Philippe Madeline et Jean-Marc Moriceau, 2010, Un paysan et son univers. De la guerre au marché commun. Paris : Belin, 429 pages.

Pour écrire Un paysan et son univers. De la guerre au marché commun, Philippe Madeline (géographe) et Jean-Marc Moriceau (historien) ont exploité la source que constituent les agendas de Pierre Lebugle (1922-2009) cultivateur à Survie, dans le Sud du Pays d’Auge.

L’ouvrage débute par la rencontre avec ce personnage qui remplit des carnets depuis son certificat d’études en 1935 et note quotidiennement dans des agendas qu’il a conservés les menus faits de sa vie de paysan entre 1941 et 1971. A partir de cette source, complétée de documents collectés auprès de Pierre Lebugle et de ses filles (photographies familiales, archives locales), les deux auteurs restituent avec précision, et toujours avec empathie, l’univers d’un homme qui « bon spectateur des courses cyclistes, des rencontres de football ou de films populaires […] l’a été aussi de l’évolution économique générale, de l’intégration agro-industrielle » (p. 378). La troisième partie de l’ouvrage (p. 253-374) propose la transcription de l’intégralité des agendas que Pierre Lebugle prêta aux deux chercheurs.

Philippe Madeline et Jean-Marc Moriceau n’ont pas pris ces écrits du travail paysan pour objet d’étude à proprement parler. Néanmoins leur approche micro-historienne de mutations agricoles vécues par un acteur qui s’en tint prudemment à l’écart, laisse transparaître des dimensions de son travail. Le chapitre Au milieu des bêtes (p. 125-145) est emblématique de cette enquête qui, traquant à partir des agendas changements et continuités dans le mode et les techniques de production, dévoile le travail de l’exploitant auprès des animaux qu’il élève.

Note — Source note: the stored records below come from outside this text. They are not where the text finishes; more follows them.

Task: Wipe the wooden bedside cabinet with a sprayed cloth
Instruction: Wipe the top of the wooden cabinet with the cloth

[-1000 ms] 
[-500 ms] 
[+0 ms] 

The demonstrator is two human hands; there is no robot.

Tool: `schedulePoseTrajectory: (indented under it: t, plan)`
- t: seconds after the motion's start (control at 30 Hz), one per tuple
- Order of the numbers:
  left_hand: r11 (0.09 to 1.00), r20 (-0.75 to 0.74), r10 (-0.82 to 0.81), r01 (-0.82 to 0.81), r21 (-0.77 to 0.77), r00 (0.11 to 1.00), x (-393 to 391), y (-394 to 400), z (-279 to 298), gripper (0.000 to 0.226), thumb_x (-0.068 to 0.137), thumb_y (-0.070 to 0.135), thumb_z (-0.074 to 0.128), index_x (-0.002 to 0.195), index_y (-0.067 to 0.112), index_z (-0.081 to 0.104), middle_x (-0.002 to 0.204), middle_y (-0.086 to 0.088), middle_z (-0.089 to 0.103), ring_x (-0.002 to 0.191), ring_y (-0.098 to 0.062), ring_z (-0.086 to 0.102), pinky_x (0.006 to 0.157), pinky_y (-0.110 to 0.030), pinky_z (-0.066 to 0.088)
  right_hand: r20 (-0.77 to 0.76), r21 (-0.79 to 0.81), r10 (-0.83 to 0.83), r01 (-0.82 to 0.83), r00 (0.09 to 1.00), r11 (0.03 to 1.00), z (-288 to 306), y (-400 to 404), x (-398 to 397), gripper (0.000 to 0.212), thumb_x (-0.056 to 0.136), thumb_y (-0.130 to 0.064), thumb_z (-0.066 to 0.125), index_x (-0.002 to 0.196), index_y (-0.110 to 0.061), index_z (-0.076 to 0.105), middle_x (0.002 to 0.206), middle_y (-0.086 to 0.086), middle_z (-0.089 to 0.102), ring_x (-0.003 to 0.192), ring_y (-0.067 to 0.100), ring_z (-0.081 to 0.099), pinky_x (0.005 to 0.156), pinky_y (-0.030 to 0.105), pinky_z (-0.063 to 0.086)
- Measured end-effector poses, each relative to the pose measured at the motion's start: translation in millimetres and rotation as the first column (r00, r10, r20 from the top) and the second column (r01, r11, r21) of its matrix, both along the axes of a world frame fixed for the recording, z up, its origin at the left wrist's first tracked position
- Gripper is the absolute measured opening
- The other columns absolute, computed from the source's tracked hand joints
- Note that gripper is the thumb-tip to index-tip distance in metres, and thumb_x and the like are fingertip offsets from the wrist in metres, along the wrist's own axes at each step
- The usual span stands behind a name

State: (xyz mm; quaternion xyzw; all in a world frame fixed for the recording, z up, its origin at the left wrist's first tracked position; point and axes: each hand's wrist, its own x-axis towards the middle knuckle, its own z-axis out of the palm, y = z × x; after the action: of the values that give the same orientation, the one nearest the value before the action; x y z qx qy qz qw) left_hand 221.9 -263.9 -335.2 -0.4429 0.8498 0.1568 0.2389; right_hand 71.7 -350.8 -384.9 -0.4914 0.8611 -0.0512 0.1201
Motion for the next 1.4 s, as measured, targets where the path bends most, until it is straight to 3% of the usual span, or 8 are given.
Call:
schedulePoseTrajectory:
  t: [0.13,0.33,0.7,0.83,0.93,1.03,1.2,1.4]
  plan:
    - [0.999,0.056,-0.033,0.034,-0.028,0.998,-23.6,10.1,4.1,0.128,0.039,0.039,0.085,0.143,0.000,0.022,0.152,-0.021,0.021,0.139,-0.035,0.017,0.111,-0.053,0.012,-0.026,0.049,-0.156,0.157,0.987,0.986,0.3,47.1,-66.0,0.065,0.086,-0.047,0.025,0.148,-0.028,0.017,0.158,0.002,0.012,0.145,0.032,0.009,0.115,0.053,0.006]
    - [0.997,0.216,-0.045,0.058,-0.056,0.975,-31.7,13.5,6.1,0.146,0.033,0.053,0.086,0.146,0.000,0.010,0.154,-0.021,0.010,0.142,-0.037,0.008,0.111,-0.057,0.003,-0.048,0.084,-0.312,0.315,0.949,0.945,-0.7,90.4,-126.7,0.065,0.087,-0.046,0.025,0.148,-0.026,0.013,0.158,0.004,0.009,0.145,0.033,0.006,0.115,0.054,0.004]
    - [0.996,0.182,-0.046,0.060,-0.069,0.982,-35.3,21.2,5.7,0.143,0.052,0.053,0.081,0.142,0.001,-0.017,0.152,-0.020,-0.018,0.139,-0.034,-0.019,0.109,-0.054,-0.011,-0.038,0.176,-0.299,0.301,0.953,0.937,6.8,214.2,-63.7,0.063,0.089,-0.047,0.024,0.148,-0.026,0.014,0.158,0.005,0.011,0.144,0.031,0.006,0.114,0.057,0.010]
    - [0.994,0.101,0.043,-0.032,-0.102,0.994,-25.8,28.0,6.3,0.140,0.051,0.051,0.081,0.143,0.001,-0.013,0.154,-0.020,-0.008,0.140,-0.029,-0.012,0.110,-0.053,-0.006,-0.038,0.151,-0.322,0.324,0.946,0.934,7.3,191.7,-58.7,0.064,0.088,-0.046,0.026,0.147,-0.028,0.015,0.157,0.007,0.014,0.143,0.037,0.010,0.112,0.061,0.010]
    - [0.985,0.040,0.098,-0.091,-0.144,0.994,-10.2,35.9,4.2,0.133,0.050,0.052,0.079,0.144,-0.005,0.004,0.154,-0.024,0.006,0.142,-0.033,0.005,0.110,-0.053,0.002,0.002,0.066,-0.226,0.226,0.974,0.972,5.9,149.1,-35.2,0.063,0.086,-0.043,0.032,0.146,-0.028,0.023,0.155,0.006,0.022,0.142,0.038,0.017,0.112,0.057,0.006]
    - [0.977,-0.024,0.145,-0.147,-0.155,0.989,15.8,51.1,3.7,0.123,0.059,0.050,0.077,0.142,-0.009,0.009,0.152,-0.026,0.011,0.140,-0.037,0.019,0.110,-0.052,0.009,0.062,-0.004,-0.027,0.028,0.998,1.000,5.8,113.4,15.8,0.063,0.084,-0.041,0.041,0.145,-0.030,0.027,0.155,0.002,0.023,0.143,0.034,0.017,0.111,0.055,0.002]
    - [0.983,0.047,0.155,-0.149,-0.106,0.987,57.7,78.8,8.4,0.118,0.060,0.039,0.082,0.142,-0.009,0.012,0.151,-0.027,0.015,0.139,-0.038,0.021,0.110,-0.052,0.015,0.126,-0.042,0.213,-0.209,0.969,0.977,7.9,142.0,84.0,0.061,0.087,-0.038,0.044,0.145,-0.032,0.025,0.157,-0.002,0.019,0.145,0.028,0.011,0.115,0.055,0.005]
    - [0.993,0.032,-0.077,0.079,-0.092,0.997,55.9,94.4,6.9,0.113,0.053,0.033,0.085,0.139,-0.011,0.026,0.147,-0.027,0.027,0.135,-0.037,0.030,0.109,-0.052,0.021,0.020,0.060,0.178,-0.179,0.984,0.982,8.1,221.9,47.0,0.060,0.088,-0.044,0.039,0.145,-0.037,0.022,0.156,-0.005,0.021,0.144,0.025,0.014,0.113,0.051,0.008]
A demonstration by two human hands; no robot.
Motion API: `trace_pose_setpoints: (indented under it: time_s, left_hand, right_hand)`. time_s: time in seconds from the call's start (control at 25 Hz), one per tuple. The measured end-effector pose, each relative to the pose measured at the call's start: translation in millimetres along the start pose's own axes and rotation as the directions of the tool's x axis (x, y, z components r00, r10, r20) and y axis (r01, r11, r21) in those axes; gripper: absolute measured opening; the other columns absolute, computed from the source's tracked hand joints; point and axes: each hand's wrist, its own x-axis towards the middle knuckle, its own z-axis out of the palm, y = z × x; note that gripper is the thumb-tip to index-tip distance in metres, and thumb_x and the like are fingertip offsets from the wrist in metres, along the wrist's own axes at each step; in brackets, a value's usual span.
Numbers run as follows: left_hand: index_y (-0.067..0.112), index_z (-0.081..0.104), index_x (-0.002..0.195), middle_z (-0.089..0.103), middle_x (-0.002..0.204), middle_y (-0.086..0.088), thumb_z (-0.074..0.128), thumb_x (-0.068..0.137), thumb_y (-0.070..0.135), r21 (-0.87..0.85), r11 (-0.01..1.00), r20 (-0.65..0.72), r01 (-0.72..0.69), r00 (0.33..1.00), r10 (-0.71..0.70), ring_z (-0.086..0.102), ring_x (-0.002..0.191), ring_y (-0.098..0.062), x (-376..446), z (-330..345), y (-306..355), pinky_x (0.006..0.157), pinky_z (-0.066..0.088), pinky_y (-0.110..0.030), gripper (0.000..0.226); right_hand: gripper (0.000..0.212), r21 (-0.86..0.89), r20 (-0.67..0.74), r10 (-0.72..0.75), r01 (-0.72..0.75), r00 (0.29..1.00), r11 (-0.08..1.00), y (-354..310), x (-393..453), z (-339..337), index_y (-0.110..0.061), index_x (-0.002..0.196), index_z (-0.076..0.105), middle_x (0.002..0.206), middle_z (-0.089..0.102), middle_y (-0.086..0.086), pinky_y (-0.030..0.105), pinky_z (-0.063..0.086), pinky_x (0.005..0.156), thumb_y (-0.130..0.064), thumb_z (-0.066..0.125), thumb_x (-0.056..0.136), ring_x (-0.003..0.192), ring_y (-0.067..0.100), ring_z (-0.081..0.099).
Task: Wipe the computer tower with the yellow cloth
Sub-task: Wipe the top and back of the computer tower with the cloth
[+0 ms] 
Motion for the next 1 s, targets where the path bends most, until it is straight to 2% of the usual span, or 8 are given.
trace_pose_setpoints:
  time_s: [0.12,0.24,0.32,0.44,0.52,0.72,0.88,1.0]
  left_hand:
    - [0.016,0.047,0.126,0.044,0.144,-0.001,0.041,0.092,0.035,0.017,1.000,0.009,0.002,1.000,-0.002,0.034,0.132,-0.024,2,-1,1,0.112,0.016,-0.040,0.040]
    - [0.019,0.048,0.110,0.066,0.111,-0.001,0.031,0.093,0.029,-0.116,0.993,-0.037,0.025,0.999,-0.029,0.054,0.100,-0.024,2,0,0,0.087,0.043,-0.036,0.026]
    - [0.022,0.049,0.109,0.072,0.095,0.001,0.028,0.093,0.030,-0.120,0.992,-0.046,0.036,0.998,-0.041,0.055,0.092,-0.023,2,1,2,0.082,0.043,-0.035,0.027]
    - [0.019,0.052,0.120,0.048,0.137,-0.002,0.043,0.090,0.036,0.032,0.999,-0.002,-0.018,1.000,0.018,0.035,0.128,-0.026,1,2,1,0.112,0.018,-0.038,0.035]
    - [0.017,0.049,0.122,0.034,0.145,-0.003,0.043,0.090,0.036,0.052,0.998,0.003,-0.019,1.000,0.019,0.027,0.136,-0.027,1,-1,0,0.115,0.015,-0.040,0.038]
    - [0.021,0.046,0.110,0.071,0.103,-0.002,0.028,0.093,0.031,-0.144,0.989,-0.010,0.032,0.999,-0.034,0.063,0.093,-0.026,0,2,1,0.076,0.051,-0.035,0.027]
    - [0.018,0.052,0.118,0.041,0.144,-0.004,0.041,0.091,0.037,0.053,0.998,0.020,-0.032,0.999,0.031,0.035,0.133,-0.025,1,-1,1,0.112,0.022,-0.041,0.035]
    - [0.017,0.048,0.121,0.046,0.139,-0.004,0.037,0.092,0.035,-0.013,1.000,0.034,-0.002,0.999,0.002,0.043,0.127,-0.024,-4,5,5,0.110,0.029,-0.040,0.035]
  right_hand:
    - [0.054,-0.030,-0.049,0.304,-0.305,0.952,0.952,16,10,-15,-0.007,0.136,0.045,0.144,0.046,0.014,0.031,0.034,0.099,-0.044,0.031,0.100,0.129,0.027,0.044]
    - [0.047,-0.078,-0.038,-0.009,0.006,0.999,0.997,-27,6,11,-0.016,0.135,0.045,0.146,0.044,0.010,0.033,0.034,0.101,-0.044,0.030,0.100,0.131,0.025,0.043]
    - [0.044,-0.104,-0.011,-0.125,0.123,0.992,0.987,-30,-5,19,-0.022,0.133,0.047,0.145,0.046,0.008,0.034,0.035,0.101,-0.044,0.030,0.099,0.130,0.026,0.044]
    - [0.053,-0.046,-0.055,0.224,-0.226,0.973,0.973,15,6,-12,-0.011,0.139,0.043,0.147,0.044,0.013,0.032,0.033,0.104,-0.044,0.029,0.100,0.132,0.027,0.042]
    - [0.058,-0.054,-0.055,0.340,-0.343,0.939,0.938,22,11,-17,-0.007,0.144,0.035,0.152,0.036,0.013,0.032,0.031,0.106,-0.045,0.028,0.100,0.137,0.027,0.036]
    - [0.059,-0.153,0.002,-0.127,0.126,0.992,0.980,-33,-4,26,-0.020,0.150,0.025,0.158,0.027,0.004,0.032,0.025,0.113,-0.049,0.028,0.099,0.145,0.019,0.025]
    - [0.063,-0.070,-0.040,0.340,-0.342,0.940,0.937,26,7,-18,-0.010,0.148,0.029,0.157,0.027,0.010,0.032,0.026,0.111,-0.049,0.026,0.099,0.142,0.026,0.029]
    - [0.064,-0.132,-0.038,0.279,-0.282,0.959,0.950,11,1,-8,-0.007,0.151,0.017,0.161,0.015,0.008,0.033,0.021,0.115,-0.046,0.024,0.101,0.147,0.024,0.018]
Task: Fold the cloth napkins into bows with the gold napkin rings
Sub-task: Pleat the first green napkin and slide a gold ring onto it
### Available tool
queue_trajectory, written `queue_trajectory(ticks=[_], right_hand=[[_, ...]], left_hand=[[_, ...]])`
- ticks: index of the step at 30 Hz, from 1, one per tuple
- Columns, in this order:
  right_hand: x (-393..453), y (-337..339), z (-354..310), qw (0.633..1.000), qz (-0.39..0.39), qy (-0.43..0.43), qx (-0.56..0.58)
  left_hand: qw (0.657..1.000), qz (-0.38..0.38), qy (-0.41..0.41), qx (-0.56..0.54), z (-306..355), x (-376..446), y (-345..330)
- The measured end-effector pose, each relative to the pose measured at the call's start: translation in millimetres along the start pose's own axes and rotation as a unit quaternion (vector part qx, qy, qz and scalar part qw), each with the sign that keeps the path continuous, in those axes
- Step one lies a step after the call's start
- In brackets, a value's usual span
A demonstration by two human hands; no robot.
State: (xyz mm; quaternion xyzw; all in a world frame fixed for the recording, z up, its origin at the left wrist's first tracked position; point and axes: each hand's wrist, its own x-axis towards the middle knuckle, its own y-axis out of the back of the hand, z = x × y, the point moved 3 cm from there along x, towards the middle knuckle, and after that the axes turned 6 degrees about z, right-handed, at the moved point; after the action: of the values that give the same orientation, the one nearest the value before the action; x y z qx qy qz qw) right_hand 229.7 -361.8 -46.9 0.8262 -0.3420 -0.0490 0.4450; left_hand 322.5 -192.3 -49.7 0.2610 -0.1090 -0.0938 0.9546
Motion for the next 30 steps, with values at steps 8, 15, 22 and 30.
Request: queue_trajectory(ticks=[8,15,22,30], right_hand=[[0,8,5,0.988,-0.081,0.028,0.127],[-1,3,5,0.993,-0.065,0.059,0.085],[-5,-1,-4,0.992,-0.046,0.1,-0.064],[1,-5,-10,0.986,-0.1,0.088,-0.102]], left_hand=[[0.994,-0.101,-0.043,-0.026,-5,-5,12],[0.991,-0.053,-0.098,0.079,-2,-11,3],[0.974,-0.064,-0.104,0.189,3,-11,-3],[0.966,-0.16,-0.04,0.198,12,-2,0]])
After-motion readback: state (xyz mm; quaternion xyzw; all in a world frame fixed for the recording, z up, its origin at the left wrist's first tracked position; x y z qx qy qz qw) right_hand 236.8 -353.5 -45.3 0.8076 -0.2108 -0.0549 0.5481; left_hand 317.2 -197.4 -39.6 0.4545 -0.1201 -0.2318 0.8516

Le travail, c’est par exemple régler sa distance aux animaux de façon différente en fonction des catégories et des individualités : « Si les bœufs et les veaux traversent les pages de manière anonyme – en dehors du taureau « Toto » -, les vaches ont une identité bien établie » (p. 127). « L’attachement de Pierre Lebugle à certaines de ses vaches est d’autant plus intense qu’à la différence de nombreux exploitants augerons, il participe lui-même à la traite. C’est dans ces circonstances qu’éclatent les vertus de Lisette, « la plus tendre de toutes nos vaches » comme il l’écrit à sa femme Madeleine dans une lettre qui complète les agendas » (p. 129).

Le travail, c’est aussi l’alimentation et l’entretien des animaux rythmés par la mise à l’herbe et le logement à l’étable, avec des « entorses faites au calendrier en faveur de certains animaux » (p. 136), les tâches supplémentaires qu’impose l’« hibernation ».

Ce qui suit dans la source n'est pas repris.